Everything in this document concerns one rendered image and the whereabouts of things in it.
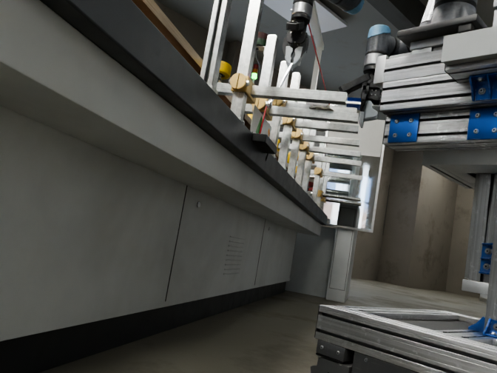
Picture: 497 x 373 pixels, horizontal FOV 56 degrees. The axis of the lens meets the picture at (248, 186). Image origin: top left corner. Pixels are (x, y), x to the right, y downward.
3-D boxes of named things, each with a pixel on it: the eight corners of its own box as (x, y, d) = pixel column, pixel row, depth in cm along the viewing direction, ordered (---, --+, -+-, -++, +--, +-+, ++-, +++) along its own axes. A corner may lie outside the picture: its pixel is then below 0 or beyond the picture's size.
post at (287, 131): (285, 173, 213) (301, 74, 219) (283, 172, 210) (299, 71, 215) (277, 172, 214) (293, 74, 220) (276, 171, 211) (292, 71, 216)
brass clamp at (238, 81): (257, 104, 149) (259, 89, 150) (245, 89, 136) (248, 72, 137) (238, 103, 151) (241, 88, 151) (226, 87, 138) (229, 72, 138)
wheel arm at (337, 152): (360, 158, 259) (361, 152, 260) (359, 156, 256) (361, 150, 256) (274, 148, 273) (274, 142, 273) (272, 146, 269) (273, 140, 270)
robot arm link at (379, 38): (398, 28, 162) (379, 20, 158) (393, 58, 160) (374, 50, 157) (382, 35, 169) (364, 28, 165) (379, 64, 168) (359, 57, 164)
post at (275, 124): (271, 175, 188) (291, 64, 194) (270, 174, 185) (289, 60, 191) (263, 174, 189) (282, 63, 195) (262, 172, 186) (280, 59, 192)
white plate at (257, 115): (268, 153, 173) (272, 127, 174) (251, 134, 148) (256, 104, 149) (266, 152, 173) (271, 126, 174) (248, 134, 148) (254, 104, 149)
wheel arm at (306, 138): (359, 147, 235) (360, 140, 236) (359, 145, 232) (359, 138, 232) (264, 137, 249) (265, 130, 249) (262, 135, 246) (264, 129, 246)
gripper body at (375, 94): (384, 100, 155) (389, 65, 157) (359, 98, 157) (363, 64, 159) (384, 107, 162) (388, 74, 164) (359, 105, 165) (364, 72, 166)

Exercise description
A word-for-word retyping of every record is required, without the pictures.

Answer for this exercise
Everything in this document concerns one rendered image and the whereabouts of things in it.
Picture: 497 x 373 pixels, horizontal FOV 56 degrees. The axis of the lens meets the picture at (248, 186). Image origin: top left corner. Pixels are (x, y), x to the right, y downward.
3-D boxes of named things, each with a pixel on it: the eight corners of its own box as (x, y, d) = pixel column, pixel row, depth in cm along the viewing direction, ordered (---, --+, -+-, -++, +--, +-+, ++-, +++) along its own axes. A corner may lie outside the picture: its pixel is then below 0 or beyond the picture's size.
post at (287, 131): (285, 173, 213) (301, 74, 219) (283, 172, 210) (299, 71, 215) (277, 172, 214) (293, 74, 220) (276, 171, 211) (292, 71, 216)
brass clamp at (238, 81): (257, 104, 149) (259, 89, 150) (245, 89, 136) (248, 72, 137) (238, 103, 151) (241, 88, 151) (226, 87, 138) (229, 72, 138)
wheel arm at (337, 152): (360, 158, 259) (361, 152, 260) (359, 156, 256) (361, 150, 256) (274, 148, 273) (274, 142, 273) (272, 146, 269) (273, 140, 270)
robot arm link at (379, 38): (398, 28, 162) (379, 20, 158) (393, 58, 160) (374, 50, 157) (382, 35, 169) (364, 28, 165) (379, 64, 168) (359, 57, 164)
post at (275, 124): (271, 175, 188) (291, 64, 194) (270, 174, 185) (289, 60, 191) (263, 174, 189) (282, 63, 195) (262, 172, 186) (280, 59, 192)
white plate at (257, 115): (268, 153, 173) (272, 127, 174) (251, 134, 148) (256, 104, 149) (266, 152, 173) (271, 126, 174) (248, 134, 148) (254, 104, 149)
wheel arm at (306, 138): (359, 147, 235) (360, 140, 236) (359, 145, 232) (359, 138, 232) (264, 137, 249) (265, 130, 249) (262, 135, 246) (264, 129, 246)
gripper body at (375, 94): (384, 100, 155) (389, 65, 157) (359, 98, 157) (363, 64, 159) (384, 107, 162) (388, 74, 164) (359, 105, 165) (364, 72, 166)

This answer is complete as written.